Aim of the exercise
Please return, with no alterations, the lines below from the very first through the one that contains "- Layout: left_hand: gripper".

Records provided

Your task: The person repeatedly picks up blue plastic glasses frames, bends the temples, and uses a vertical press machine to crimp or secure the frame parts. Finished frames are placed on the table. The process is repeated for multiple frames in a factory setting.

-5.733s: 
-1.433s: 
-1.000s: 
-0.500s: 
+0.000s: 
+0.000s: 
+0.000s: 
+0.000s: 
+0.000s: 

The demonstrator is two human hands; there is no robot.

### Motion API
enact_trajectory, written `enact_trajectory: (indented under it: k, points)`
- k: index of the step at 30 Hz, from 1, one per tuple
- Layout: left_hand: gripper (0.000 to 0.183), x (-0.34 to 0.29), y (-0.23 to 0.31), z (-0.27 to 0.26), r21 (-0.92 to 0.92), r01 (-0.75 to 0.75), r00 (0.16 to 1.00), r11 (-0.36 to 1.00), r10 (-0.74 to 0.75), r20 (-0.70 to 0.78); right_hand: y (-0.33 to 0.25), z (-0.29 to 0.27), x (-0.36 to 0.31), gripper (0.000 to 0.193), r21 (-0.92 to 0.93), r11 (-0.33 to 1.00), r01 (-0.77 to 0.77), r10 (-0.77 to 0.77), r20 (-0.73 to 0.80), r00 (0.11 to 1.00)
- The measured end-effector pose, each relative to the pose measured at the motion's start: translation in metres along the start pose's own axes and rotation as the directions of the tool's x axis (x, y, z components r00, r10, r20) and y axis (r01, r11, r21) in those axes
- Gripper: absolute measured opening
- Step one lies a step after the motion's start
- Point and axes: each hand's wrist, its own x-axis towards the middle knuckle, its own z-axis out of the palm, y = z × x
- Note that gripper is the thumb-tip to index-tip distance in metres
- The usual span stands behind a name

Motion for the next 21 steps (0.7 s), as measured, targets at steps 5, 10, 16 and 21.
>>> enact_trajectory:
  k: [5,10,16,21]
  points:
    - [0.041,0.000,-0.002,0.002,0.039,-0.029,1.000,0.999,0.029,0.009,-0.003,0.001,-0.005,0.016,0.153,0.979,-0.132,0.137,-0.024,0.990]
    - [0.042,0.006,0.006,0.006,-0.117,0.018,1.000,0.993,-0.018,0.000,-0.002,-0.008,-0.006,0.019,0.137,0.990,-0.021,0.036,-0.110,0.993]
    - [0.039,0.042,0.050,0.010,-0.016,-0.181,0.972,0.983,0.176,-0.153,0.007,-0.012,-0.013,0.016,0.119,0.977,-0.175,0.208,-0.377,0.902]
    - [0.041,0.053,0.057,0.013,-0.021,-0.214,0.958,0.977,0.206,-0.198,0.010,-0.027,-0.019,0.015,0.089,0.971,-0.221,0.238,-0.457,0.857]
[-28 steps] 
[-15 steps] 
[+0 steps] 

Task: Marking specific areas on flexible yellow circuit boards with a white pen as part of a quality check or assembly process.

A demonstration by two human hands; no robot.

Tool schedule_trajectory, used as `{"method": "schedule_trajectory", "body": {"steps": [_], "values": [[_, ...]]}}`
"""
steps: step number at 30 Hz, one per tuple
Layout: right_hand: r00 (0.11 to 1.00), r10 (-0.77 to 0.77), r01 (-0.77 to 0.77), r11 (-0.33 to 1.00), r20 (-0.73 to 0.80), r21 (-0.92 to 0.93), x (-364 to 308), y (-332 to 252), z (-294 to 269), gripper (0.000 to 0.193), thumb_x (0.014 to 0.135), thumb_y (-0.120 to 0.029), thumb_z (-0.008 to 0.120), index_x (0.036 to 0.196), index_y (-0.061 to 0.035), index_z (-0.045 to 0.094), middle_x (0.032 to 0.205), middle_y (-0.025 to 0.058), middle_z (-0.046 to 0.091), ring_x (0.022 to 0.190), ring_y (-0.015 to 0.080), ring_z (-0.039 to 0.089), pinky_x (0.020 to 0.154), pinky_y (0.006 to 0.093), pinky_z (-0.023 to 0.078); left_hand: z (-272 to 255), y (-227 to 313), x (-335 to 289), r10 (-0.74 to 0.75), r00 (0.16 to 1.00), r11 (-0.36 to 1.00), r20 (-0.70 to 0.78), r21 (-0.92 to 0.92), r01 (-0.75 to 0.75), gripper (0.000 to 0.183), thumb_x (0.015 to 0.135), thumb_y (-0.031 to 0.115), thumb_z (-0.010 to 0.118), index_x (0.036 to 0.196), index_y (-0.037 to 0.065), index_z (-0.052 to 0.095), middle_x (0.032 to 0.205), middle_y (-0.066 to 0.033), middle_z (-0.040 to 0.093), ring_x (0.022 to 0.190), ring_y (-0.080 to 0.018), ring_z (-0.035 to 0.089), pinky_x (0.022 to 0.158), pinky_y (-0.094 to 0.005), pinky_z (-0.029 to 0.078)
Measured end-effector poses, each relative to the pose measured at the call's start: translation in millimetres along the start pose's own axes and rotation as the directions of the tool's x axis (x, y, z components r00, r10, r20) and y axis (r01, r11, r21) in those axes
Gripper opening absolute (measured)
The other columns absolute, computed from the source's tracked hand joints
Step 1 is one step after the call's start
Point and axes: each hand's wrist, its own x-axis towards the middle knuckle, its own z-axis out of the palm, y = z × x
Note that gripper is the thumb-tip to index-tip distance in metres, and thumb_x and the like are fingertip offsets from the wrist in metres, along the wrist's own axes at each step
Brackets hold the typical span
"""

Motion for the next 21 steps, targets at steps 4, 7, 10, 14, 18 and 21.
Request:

Task result
Your task: The person repeatedly picks up blue plastic glasses frames, bends the temples, and uses a vertical press machine to crimp or secure the frame parts. Finished frames are placed on the table. The process is repeated for multiple frames in a factory setting.

-5.733s: 
-1.433s: 
-1.000s: 
-0.500s: 
+0.000s: 
+0.000s: 
+0.000s: 
+0.000s: 
+0.000s: 

The demonstrator is two human hands; there is no robot.

### Motion API
enact_trajectory, written `enact_trajectory: (indented under it: k, points)`
- k: index of the step at 30 Hz, from 1, one per tuple
- Layout: left_hand: gripper (0.000 to 0.183), x (-0.34 to 0.29), y (-0.23 to 0.31), z (-0.27 to 0.26), r21 (-0.92 to 0.92), r01 (-0.75 to 0.75), r00 (0.16 to 1.00), r11 (-0.36 to 1.00), r10 (-0.74 to 0.75), r20 (-0.70 to 0.78); right_hand: y (-0.33 to 0.25), z (-0.29 to 0.27), x (-0.36 to 0.31), gripper (0.000 to 0.193), r21 (-0.92 to 0.93), r11 (-0.33 to 1.00), r01 (-0.77 to 0.77), r10 (-0.77 to 0.77), r20 (-0.73 to 0.80), r00 (0.11 to 1.00)

This completes the exercise.